- _WORK INSTRUCTIONS_: The expected output is an exact copy of the lines from the one containing "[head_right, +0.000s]" to the final line below, minus any pictures.
Segment Start: DATA SECTION
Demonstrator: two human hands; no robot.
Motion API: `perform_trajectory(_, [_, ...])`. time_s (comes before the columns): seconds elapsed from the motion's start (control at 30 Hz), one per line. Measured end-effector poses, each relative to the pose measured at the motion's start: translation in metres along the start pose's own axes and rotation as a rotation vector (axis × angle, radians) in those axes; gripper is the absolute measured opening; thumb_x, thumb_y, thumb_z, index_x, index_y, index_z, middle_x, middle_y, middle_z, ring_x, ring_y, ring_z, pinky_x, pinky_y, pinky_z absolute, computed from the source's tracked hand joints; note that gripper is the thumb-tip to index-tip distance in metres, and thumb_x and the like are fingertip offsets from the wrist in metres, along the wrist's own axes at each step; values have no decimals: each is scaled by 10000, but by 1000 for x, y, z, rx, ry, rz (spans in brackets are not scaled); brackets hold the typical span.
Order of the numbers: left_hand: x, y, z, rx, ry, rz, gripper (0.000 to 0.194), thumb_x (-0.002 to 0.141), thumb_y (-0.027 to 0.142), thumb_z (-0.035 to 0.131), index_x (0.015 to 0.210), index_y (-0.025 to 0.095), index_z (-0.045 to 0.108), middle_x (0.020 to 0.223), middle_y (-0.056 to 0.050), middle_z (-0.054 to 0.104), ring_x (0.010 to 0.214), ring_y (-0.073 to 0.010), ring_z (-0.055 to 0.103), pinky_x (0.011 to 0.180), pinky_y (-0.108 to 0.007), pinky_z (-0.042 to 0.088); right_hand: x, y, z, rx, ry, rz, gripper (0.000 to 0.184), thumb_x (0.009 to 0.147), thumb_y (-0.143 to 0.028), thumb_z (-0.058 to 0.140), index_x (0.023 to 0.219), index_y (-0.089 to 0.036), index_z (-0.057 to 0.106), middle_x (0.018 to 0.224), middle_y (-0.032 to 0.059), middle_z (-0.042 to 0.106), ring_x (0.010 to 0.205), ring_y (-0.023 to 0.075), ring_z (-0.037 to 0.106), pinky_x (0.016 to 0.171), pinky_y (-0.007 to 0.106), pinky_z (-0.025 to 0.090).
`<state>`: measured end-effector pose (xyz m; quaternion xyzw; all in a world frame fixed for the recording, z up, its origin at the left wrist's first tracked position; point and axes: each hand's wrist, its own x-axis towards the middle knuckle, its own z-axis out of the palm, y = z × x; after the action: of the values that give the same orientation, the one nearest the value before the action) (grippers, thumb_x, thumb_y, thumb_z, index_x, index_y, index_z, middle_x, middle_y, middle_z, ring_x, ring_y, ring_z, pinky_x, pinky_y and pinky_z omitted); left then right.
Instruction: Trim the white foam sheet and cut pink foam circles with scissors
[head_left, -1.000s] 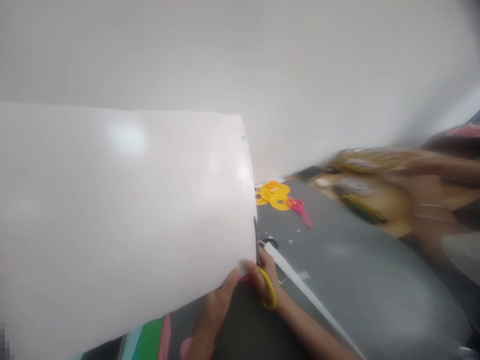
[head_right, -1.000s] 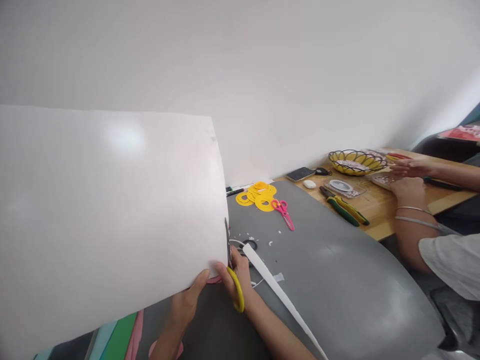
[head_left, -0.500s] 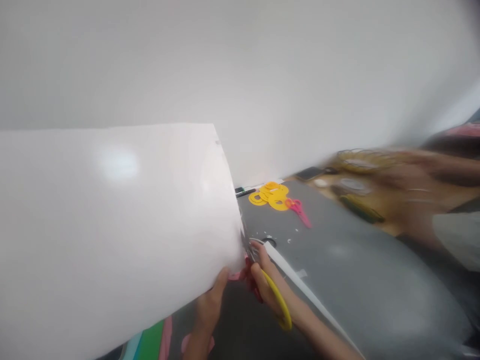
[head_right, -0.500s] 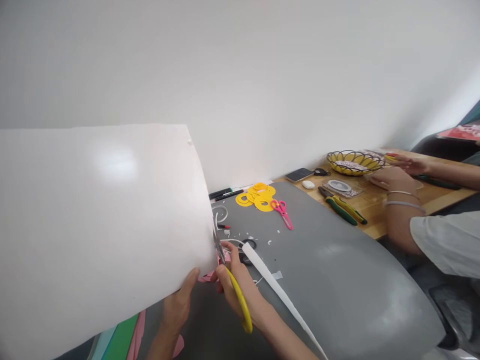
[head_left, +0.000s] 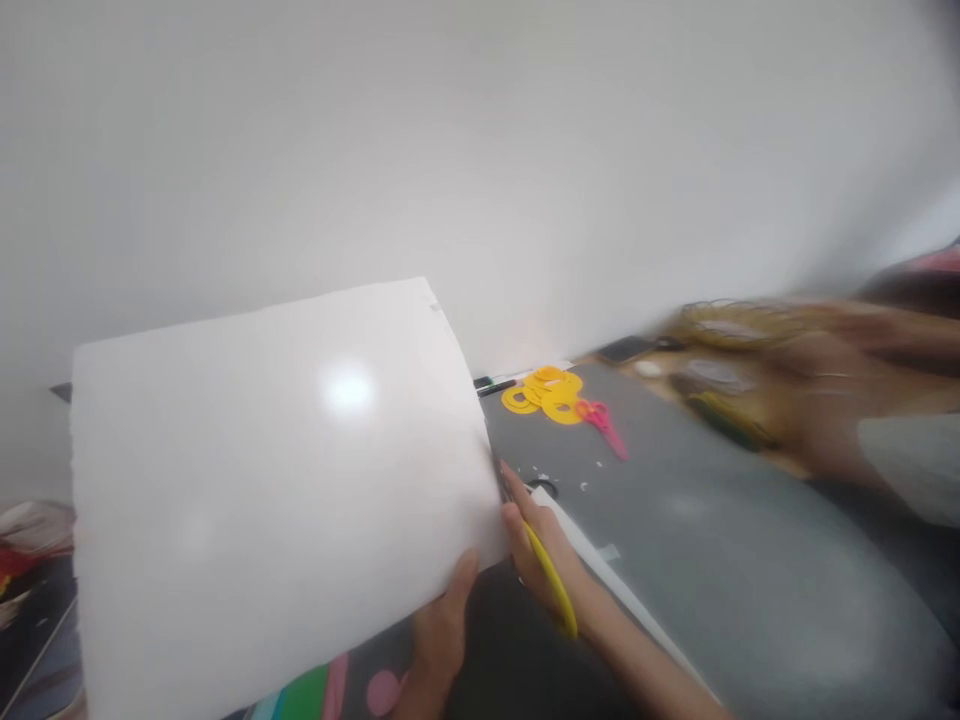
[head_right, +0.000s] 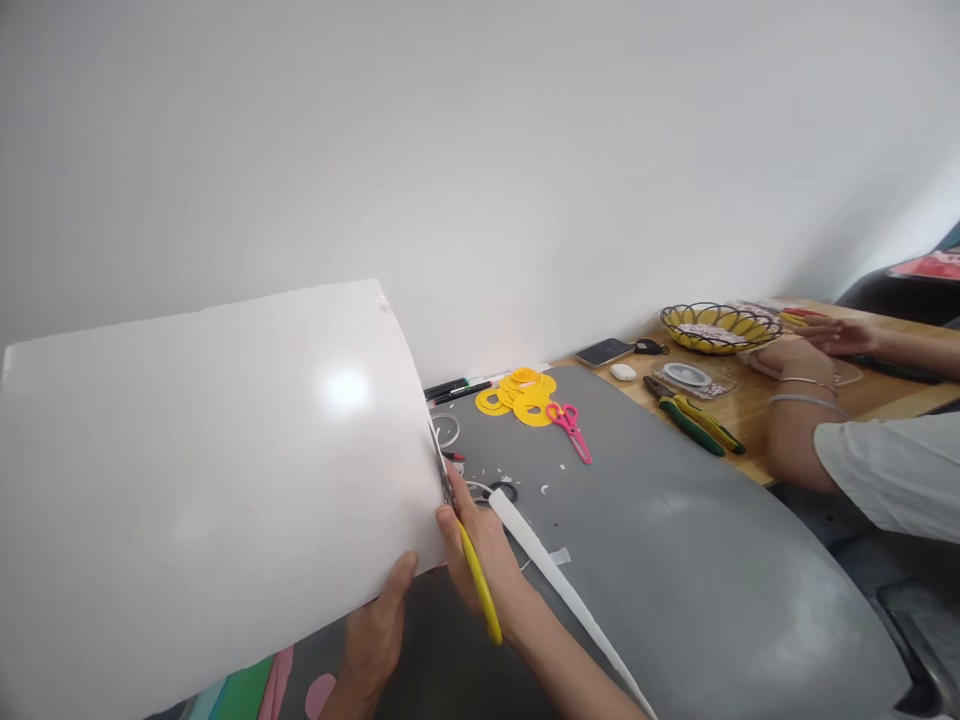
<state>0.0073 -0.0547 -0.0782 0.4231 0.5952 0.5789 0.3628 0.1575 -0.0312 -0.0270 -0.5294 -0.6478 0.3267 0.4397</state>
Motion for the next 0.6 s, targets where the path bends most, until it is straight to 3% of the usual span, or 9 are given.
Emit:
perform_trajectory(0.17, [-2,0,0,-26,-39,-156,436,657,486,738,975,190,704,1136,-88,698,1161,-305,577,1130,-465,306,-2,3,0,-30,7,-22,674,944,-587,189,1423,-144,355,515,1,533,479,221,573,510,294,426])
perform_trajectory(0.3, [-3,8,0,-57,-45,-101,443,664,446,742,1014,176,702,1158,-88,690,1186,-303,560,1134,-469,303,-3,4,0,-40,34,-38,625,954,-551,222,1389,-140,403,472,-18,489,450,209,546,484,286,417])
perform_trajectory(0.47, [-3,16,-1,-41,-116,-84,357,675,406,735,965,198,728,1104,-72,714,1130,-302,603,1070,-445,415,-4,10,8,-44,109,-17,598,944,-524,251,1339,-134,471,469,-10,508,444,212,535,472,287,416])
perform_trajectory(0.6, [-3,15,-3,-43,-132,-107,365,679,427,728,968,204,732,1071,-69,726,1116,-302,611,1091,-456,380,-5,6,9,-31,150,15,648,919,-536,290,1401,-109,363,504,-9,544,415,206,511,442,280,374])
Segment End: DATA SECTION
- _OUTPUT FOR THIS EXERCISE_:
[head_right, +0.000s] 
<state>0.0073 -0.0547 -0.0782 0.4231 0.5952 0.5789 0.3628 0.1575 -0.0312 -0.0270 -0.5294 -0.6478 0.3267 0.4397</state>
Motion for the next 0.6 s, targets where the path bends most, until it is straight to 3% of the usual span, or 9 are given.
Emit:
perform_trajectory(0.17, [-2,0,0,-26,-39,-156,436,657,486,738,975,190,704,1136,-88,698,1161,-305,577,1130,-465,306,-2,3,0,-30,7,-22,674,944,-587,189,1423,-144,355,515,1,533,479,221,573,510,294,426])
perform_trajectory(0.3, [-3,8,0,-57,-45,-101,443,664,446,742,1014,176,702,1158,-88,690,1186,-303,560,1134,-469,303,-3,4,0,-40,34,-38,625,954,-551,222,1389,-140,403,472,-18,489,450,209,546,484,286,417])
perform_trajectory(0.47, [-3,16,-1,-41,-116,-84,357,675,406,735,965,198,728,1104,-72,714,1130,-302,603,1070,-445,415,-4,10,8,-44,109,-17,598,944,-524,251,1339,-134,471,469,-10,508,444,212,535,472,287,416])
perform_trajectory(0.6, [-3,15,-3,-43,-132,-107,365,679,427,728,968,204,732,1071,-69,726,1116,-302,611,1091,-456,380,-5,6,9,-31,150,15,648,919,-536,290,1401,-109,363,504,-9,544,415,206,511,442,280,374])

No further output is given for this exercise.